Web Technologies - Old Questions

2.  What is FTP? Discuss its functions in detail.

10 marks | Asked in 2071

File transfer protocol (FTP) is a set of rules that computers follow for the transferring of files from one system to another over the internet. It is mainly used for transferring the web page files from their creator to the computer that acts as a server for other computers on the internet. It is also used for downloading the files to computer from other servers.

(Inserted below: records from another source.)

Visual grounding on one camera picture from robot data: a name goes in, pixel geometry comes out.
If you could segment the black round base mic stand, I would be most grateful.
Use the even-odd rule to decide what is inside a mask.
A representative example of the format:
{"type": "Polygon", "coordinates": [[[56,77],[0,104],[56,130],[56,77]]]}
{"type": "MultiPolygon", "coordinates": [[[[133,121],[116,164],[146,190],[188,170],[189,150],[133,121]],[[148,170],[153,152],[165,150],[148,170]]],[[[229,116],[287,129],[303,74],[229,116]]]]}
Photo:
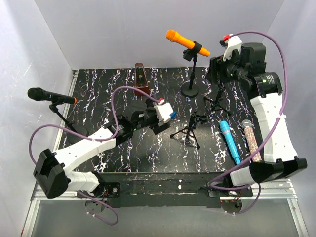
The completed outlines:
{"type": "Polygon", "coordinates": [[[202,45],[194,41],[194,47],[192,49],[186,49],[183,51],[183,58],[187,61],[193,60],[192,72],[190,74],[190,81],[184,83],[181,86],[181,94],[185,97],[193,98],[199,93],[199,88],[194,84],[196,62],[198,60],[198,53],[202,49],[202,45]]]}

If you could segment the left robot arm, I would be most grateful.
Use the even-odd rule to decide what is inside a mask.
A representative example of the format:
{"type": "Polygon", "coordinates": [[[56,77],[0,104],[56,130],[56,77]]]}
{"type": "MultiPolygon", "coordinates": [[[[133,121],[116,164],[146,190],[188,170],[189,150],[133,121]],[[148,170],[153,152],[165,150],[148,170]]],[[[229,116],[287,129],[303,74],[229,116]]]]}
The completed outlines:
{"type": "Polygon", "coordinates": [[[97,172],[75,172],[74,169],[98,155],[113,149],[132,138],[142,128],[150,128],[159,134],[170,127],[176,112],[170,103],[155,102],[134,104],[98,131],[66,148],[40,153],[34,177],[48,199],[61,196],[65,191],[86,191],[93,197],[101,197],[110,185],[97,172]]]}

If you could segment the black microphone orange tip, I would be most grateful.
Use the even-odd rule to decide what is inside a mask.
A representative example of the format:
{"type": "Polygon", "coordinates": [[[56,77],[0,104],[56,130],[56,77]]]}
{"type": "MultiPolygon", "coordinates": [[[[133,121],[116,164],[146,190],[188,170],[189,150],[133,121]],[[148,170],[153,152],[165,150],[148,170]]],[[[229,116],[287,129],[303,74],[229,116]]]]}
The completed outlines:
{"type": "Polygon", "coordinates": [[[30,88],[27,95],[30,99],[35,101],[50,101],[53,103],[62,102],[67,104],[75,104],[77,102],[76,97],[48,92],[39,87],[30,88]]]}

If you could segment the black shock mount tripod stand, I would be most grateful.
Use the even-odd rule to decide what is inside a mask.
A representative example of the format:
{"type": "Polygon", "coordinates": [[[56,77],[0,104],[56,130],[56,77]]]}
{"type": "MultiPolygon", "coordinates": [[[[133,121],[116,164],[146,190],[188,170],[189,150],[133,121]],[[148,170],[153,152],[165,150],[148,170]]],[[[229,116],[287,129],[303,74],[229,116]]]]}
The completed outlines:
{"type": "Polygon", "coordinates": [[[218,84],[218,91],[217,91],[215,100],[209,99],[206,96],[203,97],[204,102],[206,101],[210,102],[211,114],[214,114],[216,111],[224,111],[227,114],[227,116],[232,115],[230,111],[228,111],[227,109],[225,109],[223,106],[220,105],[220,102],[223,100],[222,95],[223,95],[224,90],[225,90],[225,86],[222,83],[220,83],[218,84]]]}

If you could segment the black tripod stand blue mic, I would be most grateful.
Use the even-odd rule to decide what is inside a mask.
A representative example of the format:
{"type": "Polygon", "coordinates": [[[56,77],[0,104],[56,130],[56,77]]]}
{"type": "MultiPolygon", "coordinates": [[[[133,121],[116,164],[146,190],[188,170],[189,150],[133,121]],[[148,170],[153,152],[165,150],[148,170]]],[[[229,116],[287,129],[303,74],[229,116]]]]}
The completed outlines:
{"type": "Polygon", "coordinates": [[[179,130],[178,132],[171,134],[169,137],[173,138],[178,133],[183,133],[183,134],[186,135],[185,141],[189,142],[190,138],[193,138],[195,140],[195,142],[196,142],[197,149],[199,150],[200,149],[200,145],[199,145],[199,143],[198,143],[198,141],[196,139],[196,136],[194,134],[194,130],[196,129],[196,125],[198,123],[203,124],[205,122],[207,122],[207,116],[206,115],[199,115],[195,111],[195,112],[193,112],[191,114],[188,125],[185,126],[183,129],[179,130]]]}

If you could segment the blue microphone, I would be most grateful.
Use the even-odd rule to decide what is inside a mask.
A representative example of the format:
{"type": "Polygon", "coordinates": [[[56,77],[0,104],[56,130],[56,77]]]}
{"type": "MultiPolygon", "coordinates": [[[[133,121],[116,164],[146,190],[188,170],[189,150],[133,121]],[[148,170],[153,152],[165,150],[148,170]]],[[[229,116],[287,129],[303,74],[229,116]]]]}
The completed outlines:
{"type": "Polygon", "coordinates": [[[240,160],[239,152],[237,150],[233,136],[231,134],[230,127],[225,120],[220,122],[220,130],[224,135],[224,138],[226,140],[226,143],[228,145],[232,158],[234,159],[236,164],[240,164],[241,160],[240,160]]]}

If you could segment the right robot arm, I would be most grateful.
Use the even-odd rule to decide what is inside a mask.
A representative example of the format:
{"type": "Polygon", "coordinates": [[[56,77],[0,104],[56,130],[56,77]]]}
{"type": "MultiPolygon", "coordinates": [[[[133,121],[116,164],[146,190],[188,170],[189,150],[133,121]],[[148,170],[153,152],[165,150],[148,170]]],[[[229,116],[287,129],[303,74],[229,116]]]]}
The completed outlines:
{"type": "Polygon", "coordinates": [[[266,47],[262,43],[225,42],[222,56],[212,58],[210,73],[214,79],[236,79],[246,91],[253,107],[263,139],[262,145],[251,152],[251,160],[244,159],[224,180],[210,182],[210,186],[224,190],[229,196],[252,184],[291,177],[308,167],[299,158],[289,137],[283,107],[283,93],[279,75],[266,71],[266,47]]]}

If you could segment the blue white toy block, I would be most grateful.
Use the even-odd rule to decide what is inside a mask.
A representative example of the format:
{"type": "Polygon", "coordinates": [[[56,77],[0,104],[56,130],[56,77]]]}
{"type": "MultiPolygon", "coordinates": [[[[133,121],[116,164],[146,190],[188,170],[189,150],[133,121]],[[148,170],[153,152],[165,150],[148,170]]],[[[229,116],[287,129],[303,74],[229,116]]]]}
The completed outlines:
{"type": "Polygon", "coordinates": [[[174,119],[176,117],[177,113],[175,111],[173,111],[171,114],[170,114],[170,118],[171,119],[174,119]]]}

When a user wishes to engage in File transfer, FTP sets up a TCP connection to the target system for the exchange of control messages. These allow used ID and password to be transmitted and allow the user to specify the file and file action desired. Once file transfer is approved, a second TCP connection is set up for data transfer. The file is transferred over the data connection, without the overhead of headers, or control information at the application level. When the transfer is complete, the control connection is used to signal the completion and to accept new file transfer commands.


Fig: Basic model of FTP

FTP can be run in active or passive mode, which determines how the data connection is established. In active mode, the server initiates the data connection with the client after the client has established a connection on the command channel. In passive mode it is the other way round, the client initiates the data connection with the server.

FTP includes three different transmission modes: stream, block and compressed. In stream mode, data is sent as a continuous sequence of bytes to TCP; in block mode, data is formatted into blocks with headers and then passes it on to TCP; and in compressed mode, bytes are compacted using run-length encoding. Stream mode is the one most commonly used.